# Wild Hog Fresh Sausage Gravy with Rice, Sweet Corn, and Sweet Potato Cobbler



## indaswamp (Feb 22, 2018)

Cooked for the guys at the firehouse tonight..








Used tropics recipe for sweet potato cobbler, but I doubled the recipe and cooked it in a 16" CI pan.






With a little whipped cream...






Yum!


----------



## oberst (Feb 22, 2018)

Well, if we knew that we would have called in a distant fire and then wandered into the fire house for supper!!


----------



## SonnyE (Feb 22, 2018)

Man!
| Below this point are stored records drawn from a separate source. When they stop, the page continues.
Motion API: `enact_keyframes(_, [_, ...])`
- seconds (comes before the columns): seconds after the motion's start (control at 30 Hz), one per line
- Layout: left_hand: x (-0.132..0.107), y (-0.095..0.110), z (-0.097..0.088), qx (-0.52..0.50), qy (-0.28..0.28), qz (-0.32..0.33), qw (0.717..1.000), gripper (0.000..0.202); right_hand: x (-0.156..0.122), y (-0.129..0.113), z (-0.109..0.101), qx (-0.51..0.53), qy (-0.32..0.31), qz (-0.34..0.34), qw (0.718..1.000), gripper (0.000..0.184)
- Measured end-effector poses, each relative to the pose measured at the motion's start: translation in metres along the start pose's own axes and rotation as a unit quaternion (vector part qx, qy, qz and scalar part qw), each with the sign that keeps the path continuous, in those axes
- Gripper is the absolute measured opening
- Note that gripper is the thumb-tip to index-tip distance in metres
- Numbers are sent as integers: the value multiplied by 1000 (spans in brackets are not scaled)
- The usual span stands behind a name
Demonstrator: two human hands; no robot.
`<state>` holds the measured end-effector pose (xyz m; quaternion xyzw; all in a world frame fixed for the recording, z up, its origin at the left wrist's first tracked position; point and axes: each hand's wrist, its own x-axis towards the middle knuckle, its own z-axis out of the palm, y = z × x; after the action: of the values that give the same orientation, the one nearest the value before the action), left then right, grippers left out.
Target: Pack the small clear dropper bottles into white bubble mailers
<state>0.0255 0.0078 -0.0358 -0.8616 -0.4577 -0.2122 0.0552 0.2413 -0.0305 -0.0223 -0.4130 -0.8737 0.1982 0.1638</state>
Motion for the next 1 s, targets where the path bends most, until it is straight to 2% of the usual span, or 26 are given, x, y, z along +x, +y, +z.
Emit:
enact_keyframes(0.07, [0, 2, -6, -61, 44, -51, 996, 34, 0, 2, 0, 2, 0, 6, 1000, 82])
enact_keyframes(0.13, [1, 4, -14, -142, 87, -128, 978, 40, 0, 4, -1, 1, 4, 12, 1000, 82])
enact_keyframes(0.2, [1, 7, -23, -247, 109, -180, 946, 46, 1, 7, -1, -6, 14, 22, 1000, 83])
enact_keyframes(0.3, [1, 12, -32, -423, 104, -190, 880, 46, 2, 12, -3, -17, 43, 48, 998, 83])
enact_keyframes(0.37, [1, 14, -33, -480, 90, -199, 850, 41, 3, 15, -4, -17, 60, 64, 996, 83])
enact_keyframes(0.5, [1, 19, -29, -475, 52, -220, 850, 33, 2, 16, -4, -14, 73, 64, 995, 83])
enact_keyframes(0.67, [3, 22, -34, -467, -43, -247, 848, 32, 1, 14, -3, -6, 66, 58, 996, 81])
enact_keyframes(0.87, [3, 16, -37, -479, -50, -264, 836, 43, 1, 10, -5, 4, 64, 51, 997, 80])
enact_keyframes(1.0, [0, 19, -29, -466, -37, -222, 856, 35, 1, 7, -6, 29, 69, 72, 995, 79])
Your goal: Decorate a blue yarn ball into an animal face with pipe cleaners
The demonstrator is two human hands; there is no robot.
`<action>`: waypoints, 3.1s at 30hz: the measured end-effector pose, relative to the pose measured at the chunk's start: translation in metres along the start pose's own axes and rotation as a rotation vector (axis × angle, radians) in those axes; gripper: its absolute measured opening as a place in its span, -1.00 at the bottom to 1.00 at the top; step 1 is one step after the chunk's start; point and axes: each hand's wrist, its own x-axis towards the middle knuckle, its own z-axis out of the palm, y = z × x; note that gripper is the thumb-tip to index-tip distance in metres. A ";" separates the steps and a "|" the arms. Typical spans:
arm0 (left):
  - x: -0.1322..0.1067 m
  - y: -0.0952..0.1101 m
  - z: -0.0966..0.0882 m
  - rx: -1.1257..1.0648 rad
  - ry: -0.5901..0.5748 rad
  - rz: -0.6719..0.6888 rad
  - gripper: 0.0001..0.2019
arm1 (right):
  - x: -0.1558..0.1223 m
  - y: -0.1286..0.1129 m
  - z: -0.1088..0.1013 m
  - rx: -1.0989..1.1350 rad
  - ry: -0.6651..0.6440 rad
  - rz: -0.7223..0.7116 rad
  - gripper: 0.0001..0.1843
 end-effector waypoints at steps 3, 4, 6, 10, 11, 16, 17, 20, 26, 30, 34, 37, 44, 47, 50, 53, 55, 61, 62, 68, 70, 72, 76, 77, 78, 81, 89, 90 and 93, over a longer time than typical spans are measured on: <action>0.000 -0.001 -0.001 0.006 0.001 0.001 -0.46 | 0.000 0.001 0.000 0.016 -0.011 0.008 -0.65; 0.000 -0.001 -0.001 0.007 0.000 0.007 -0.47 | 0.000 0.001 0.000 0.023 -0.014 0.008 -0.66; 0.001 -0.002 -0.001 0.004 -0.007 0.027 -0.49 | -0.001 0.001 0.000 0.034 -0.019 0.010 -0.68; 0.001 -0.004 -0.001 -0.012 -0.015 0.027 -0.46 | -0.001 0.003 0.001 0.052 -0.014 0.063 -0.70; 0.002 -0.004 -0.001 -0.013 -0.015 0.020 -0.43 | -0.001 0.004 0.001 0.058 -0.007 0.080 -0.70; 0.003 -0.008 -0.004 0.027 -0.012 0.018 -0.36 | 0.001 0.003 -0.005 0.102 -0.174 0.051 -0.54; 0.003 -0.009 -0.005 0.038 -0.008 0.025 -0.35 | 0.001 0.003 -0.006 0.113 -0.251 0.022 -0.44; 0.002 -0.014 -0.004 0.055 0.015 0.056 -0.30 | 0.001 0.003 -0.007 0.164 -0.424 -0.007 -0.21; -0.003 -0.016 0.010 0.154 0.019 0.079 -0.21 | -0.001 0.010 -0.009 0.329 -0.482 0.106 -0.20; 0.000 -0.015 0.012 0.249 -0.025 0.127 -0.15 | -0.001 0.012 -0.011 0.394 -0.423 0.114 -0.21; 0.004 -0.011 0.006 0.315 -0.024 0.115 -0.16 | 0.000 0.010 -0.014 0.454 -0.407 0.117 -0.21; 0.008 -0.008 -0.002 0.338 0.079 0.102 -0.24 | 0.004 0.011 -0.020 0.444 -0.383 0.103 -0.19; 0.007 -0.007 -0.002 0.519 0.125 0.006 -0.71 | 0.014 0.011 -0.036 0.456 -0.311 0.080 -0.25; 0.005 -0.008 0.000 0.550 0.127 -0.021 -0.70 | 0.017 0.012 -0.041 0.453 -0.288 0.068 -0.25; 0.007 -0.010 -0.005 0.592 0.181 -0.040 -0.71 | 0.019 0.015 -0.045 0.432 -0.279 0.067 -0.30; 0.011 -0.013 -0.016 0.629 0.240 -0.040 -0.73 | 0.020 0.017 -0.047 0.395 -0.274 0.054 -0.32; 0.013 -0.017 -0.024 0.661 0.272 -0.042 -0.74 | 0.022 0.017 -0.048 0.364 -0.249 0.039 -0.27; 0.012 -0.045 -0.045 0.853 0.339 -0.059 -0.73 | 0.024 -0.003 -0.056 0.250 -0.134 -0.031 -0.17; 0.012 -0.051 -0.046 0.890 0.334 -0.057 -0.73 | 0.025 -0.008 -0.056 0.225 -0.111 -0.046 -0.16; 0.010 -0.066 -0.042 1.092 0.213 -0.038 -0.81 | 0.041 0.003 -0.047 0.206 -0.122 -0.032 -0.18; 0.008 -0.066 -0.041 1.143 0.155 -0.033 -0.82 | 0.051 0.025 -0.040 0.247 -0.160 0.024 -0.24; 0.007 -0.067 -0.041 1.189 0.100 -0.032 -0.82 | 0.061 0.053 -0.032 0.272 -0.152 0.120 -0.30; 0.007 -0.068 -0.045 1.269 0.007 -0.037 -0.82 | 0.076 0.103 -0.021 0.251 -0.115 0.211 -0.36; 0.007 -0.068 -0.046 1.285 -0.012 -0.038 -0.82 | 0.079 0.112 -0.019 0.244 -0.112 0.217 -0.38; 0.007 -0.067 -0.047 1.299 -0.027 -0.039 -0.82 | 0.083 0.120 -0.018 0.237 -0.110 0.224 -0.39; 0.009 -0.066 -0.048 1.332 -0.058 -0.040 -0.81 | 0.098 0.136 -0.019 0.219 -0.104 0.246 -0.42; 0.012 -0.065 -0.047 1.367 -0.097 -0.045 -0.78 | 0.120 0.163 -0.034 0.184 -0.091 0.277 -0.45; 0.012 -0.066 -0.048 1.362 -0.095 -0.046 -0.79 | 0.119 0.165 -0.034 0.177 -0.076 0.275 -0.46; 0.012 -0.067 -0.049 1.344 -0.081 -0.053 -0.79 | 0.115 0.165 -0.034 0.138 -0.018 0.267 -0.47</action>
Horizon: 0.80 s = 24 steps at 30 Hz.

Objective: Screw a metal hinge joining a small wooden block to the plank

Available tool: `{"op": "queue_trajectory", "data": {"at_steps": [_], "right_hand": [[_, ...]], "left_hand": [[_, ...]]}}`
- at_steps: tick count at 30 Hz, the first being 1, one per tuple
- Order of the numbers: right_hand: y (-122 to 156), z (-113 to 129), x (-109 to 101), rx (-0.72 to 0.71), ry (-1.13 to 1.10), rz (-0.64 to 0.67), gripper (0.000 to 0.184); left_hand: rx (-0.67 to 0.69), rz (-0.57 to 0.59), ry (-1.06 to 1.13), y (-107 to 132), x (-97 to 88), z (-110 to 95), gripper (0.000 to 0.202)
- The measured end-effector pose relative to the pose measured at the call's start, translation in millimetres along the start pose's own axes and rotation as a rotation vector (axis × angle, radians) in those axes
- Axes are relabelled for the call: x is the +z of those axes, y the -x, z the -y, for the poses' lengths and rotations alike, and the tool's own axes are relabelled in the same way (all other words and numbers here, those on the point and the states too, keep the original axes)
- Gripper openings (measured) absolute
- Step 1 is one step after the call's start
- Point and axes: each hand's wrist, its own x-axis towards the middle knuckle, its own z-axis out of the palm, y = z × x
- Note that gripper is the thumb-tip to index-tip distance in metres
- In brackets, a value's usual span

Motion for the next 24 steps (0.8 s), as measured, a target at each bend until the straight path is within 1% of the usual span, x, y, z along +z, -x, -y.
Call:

Looks Delish!


----------



## indaswamp (Feb 22, 2018)

Thanks fellas...'twas good. I'm stuffed.


----------



## motocrash (Feb 22, 2018)

Sausages look great,very nice Swampa!


----------



## chopsaw (Feb 22, 2018)

That does look fantastic . i have some wild hog shoulders coming from a buddy . Gonna hit you up for advice when I get them .


----------



## indaswamp (Feb 22, 2018)

No problem chopsaw...


----------



## indaswamp (Feb 23, 2018)

oberst said:


> Well, if we knew that we would have called in a distant fire and then wandered into the fire house for supper!!


LOL! That's funny!


----------



## SmokinAl (Feb 23, 2018)

That's a great looking meal!
Nice job!
Al


----------



## indaswamp (Feb 23, 2018)

Thanks Al!


----------



## one eyed jack (Feb 23, 2018)

Great looking spread of chow Swamp.  Point!


----------



## indaswamp (Feb 23, 2018)

Thanks one eyed jack!


----------



## one eyed jack (Feb 23, 2018)

You'r welcome.  I am loving the look of your sweet tater cobbler, and the sausages look really good.


----------



## tropics (Feb 24, 2018)

inda nice job on the plate I would take one.I think you may be hooked on that Cobbler LOL LIKES
Richie


----------



## HalfSmoked (Feb 24, 2018)

Great looking meal indaswamp. haven found anything with sweet taters that I don't like yet.

Warren


----------



## indaswamp (Feb 25, 2018)

Thanks fellas! 

tropics-that cobbler is awesome! Had a big fish fry @ Dad's house Friday night and I took the left over cobbler there. Rave reviews my friend. It's a keeper.


----------



## indaswamp (Jan 20, 2019)

I thought I posted a recipe for this but looking back, I did not. Well, I cooked fresh wild hog sausage gravy with grits this morning for Brunch so here is the recipe. It is an old deer camp favorite, usually made the next morning using any left over gravy from a stew with no meat left in the pot...

Cajun Fresh Sausage Gravy

2~3# of Fresh sausage or fresh green onion sausage
water as needed
1 large onion 3/8"dice
1/2 bell pepper 3/8" dice
1~2 cloves garlic or garlic powder to taste
1 cap full apple cider vinegar (about 1/2TBSP.)
1 tsp. dark brown sugar
2~3 TBSPS dark brown roux
salt and cracked black pepper to taste

To Cook:
add thawed raw fresh sausage to a #10 black iron pot. Pour water in pot until links are 1/2 submerged. Simmer over med,-high heat. After ~5 minutes, flip the links. After another ~5 minutes, pierce casings with a sharp knife to poke a few holes in links to allow some fat out for frying. Boil all liquid out (braising cooks the links), then fry links turning occasionally until meat drippings in pan turn very dark. Add a little water now and then to lift drippings as links fry and get a little color on both sides. Add onion to pan, deglaze with water and saute onions in drippings. When onions are clear, add bell pepper. Continue braising and frying, adding water when drippings begin to stick so as not to scorch the pan. Now add water so the links are 1/2 submerged. Add garlic, vinegar and sugar, stir in good. Now add roux and stir in good. bring to a boil and stir roux in good. Let boil 2~3 minutes then lower heat to simmer. Remove links to cutting board and cut into 2" pieces, return to pot. Simmer 20 minutes, check seasonings. Serve over hot white rice or grits.


----------